Le 31 mai, cinq jours après que le crotale qu’il a tué ne tente de l’emporter avec lui, Jeremy Sutcliffe sort de son coma pour découvrir une chambre d’hôpital inconnue. Son esprit est embrumé. Son corps est gonflé de plus de 30 kg d’eau retenue. La douleur irradie dans ses jambes, ses bras, ses intestins, partout. Mais en regardant autour de lui, il aperçoit sa famille: sa fille et ses enfants, son fils, Jennifer.
Les semaines suivantes sont difficiles
Le mélange de venin et d’antivenin a causé de graves dégâts rénaux, et Jeremy a besoin de dialyses. Les toxines ont créé des calculs biliaires, des calculs rénaux et une vive douleur abdominale. Il est si faible qu’il ne peut tenir debout.
Les frais médicaux atteignent de leur côté près de 60 000 $. Le couple lance donc une collecte de fonds pour aider à payer les traitements. Les doigts de la main droite de Jeremy sont sévèrement abîmés; la greffe de peau n’a pas tenu. Il a fallu se résoudre à amputer son majeur et son annulaire.

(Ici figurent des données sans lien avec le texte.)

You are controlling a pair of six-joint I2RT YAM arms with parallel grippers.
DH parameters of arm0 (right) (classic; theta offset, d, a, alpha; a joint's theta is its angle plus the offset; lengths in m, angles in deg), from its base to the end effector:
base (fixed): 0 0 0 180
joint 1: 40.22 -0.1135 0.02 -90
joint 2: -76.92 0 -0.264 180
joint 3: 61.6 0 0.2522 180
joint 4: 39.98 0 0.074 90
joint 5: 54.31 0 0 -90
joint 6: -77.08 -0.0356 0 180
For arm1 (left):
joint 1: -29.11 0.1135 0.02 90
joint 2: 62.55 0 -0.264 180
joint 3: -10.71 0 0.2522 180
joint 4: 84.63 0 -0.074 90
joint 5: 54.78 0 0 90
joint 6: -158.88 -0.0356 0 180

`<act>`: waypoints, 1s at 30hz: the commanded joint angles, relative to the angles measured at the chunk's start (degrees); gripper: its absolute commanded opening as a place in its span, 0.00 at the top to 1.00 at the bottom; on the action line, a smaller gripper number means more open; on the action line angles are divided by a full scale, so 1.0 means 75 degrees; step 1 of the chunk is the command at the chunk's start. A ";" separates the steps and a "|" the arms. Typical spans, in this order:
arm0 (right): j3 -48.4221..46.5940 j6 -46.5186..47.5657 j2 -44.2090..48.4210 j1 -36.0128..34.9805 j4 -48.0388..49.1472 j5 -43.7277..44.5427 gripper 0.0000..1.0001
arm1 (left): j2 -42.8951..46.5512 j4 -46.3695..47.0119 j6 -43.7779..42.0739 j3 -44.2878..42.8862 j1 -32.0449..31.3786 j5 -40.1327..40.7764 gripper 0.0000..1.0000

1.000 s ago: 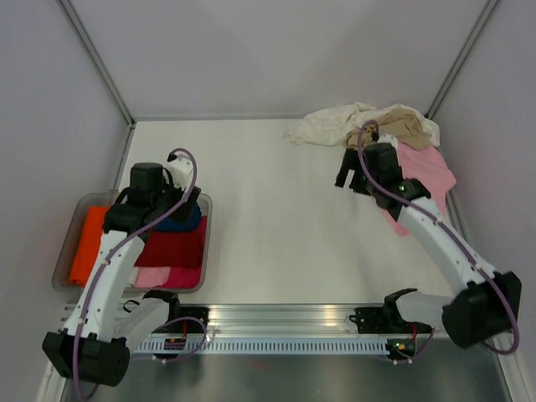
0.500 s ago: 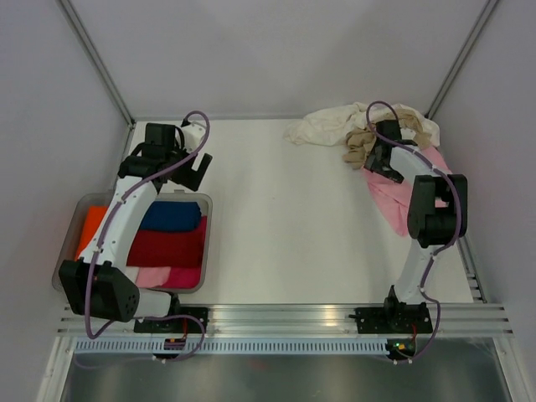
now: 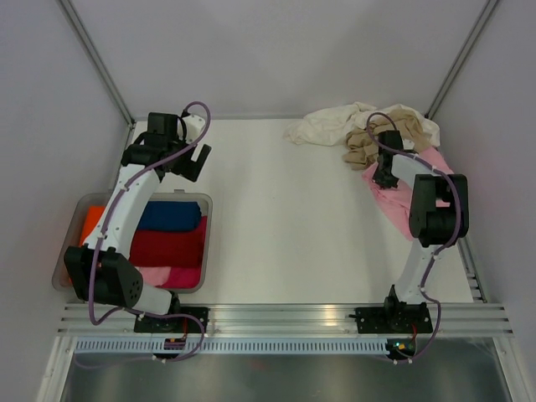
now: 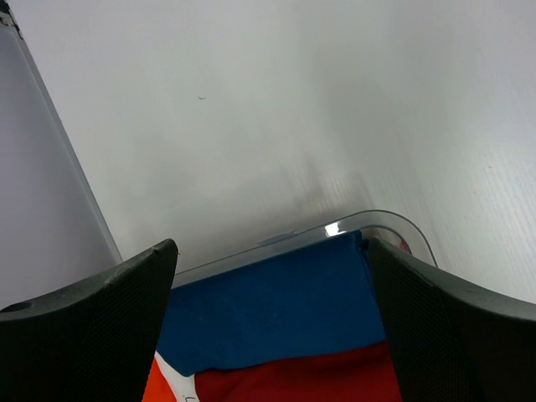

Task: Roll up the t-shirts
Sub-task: Grab a tshirt with the right arm, then move the tshirt to the center of the board

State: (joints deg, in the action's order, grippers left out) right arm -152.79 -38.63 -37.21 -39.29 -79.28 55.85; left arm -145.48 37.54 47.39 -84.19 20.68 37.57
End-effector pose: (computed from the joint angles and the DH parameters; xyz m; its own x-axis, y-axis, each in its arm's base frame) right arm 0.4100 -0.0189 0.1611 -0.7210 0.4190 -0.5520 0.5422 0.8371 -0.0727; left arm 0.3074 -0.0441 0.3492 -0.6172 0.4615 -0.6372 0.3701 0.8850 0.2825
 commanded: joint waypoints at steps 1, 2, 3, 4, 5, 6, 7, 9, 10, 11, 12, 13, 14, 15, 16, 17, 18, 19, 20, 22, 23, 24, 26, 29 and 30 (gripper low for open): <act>0.0304 0.0206 0.0918 -0.0018 -0.0016 -0.0356 1.00 | -0.0086 -0.0088 -0.0146 -0.0407 0.0010 0.0296 0.01; 0.0293 0.0241 0.1256 -0.0042 -0.0063 -0.0356 1.00 | -0.0075 -0.0111 -0.0146 -0.0454 0.0010 0.0319 0.01; 0.0211 0.0276 0.1411 -0.0088 -0.0168 -0.0298 1.00 | -0.0075 -0.0135 -0.0122 -0.0477 0.0010 0.0320 0.01; 0.0152 0.0288 0.1575 -0.0089 -0.0239 -0.0263 1.00 | -0.0063 -0.0135 -0.0122 -0.0489 -0.0001 0.0308 0.01; 0.0082 0.0300 0.1866 -0.0089 -0.0309 -0.0263 1.00 | 0.0007 -0.0147 -0.0122 -0.0501 0.0010 0.0285 0.01; -0.0058 0.0300 0.2032 -0.0089 -0.0391 -0.0274 1.00 | 0.0019 -0.0158 -0.0145 -0.0490 -0.0001 0.0238 0.01; -0.0117 0.0311 0.2346 -0.0089 -0.0415 -0.0309 1.00 | 0.0054 -0.0159 -0.0134 -0.0501 0.0010 0.0226 0.01; -0.0315 0.0311 0.2664 -0.0298 -0.0462 -0.0356 1.00 | 0.0147 -0.0182 -0.0145 -0.0489 -0.0001 0.0168 0.01; -0.0398 0.0335 0.2933 -0.0311 -0.0473 -0.0438 1.00 | 0.0183 -0.0170 -0.0146 -0.0478 0.0010 0.0144 0.01; -0.0608 0.0381 0.3052 -0.0323 -0.0555 -0.0496 1.00 | 0.0230 -0.0182 -0.0134 -0.0478 -0.0001 0.0074 0.01; -0.0726 0.0451 0.3157 -0.0335 -0.0590 -0.0567 1.00 | 0.0253 -0.0182 -0.0145 -0.0489 0.0010 0.0027 0.01; -0.0855 0.0719 0.3344 -0.0346 -0.0614 -0.0660 1.00 | 0.0265 -0.0205 -0.0134 -0.0489 0.0010 -0.0020 0.01; -0.0995 0.0884 0.3439 -0.0416 -0.0637 -0.0939 1.00 | 0.0288 -0.0205 -0.0145 -0.0489 -0.0001 -0.0102 0.01; -0.1263 0.1002 0.3509 -0.0486 -0.0684 -0.1023 1.00 | 0.0300 -0.0205 -0.0146 -0.0478 -0.0002 -0.0149 0.01; -0.1417 0.1362 0.3637 -0.0568 -0.0708 -0.1210 1.00 | 0.0324 -0.0229 -0.0134 -0.0478 -0.0002 -0.0161 0.01; -0.1604 0.1529 0.3697 -0.0813 -0.0731 -0.1606 1.00 | 0.0335 -0.0229 -0.0145 -0.0478 0.0010 -0.0196 0.01; -0.2024 0.1658 0.3720 -0.0978 -0.0813 -0.1877 1.00 | 0.0347 -0.0229 -0.0146 -0.0489 -0.0001 -0.0208 0.01; -0.2271 0.1856 0.3732 -0.1153 -0.0848 -0.2193 1.00 | 0.0370 -0.0229 -0.0157 -0.0489 0.0010 -0.0231 0.01; -0.2541 0.1928 0.3709 -0.1515 -0.0941 -0.2892 1.00 | 0.0371 -0.0229 -0.0146 -0.0489 0.0010 -0.0254 0.01; -0.3513 0.2057 0.3535 -0.2147 -0.1082 -0.3424 1.00 | 0.0382 -0.0229 -0.0146 -0.0489 -0.0001 -0.0278 0.01; -0.3864 0.2092 0.3452 -0.2372 -0.1141 -0.3728 1.00 | 0.0394 -0.0240 -0.0146 -0.0489 0.0010 -0.0278 0.01; -0.4541 0.2093 0.3382 -0.2594 -0.1188 -0.4207 1.00 | 0.0406 -0.0241 -0.0134 -0.0489 -0.0001 -0.0278 0.01; -0.5235 0.1814 0.3299 -0.3074 -0.0817 -0.4760 1.00 | 0.0464 -0.0252 -0.0157 -0.0466 -0.0002 -0.0278 0.01; -0.5519 0.1169 0.3497 -0.3182 0.0318 -0.5536 1.00 | 0.0534 -0.0241 -0.0204 -0.0419 0.0010 -0.0278 0.01; -0.5822 0.0970 0.3533 -0.3182 0.0509 -0.5432 1.00 | 0.0546 -0.0241 -0.0216 -0.0419 0.0010 -0.0278 0.01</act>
State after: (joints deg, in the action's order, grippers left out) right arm -191.28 -27.29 -12.58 -63.82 -84.33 21.95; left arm -144.10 36.12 47.34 -85.72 20.68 36.37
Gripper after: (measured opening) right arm 0.007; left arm 0.990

Pour n’importe qui d’autre, la perte de deux doigts serait dévastatrice. Mais Jeremy ne le voit pas ainsi. « Je suis prêt à échanger quelques doigts contre le retour de mes reins. » Après avoir eu un aperçu du pire, il se sent optimiste. Environ un mois après la morsure, ses reins fonctionnent suffisamment bien pour que les médecins cessent les dialyses.
Du temps pour penser
Allongé dans son lit d’hôpital à se rétablir lentement, il a du temps pour penser. « Quand je suis revenu à moi et que j’ai vu que tout allait bien, j’ai beaucoup pleuré et pensé à toutes les choses idiotes que j’avais faites, aux gens que j’avais blessés », raconte-t-il. Il s’est souvenu d’avoir manqué des événements de ses enfants ou ignoré Jennifer quand il travaillait sur la maison d’un voisin. Il n’avait rien fait de bien terrible, mais sa nouvelle perspective lui donnait le sentiment que chaque faux pas était un affreux gâchis. Cette expérience l’a changé. « Les choses qui comptaient ne me semblent plus si importantes, déclare Jeremy. Ma femme et ma famille le sont bien davantage. »
À la fin de juin, Jeremy a quitté l’hôpital, et le couple est retourné à sa maison de rêve en cours de rénovation. Et un soir de juillet, ils ont finalement organisé ce souper extérieur qu’ils prévoyaient. Leur fille et leurs petits–enfants étaient là ainsi qu’un voisin. Tout le monde s’est assis dans le jardin pour manger des hamburgers, du maïs et des pommes de terre rôties en profitant de l’air doux du Texas. La famille Sutcliffe a pris un moment pour apprécier tout cela. Aucun serpent ne changerait rien à ce paradis.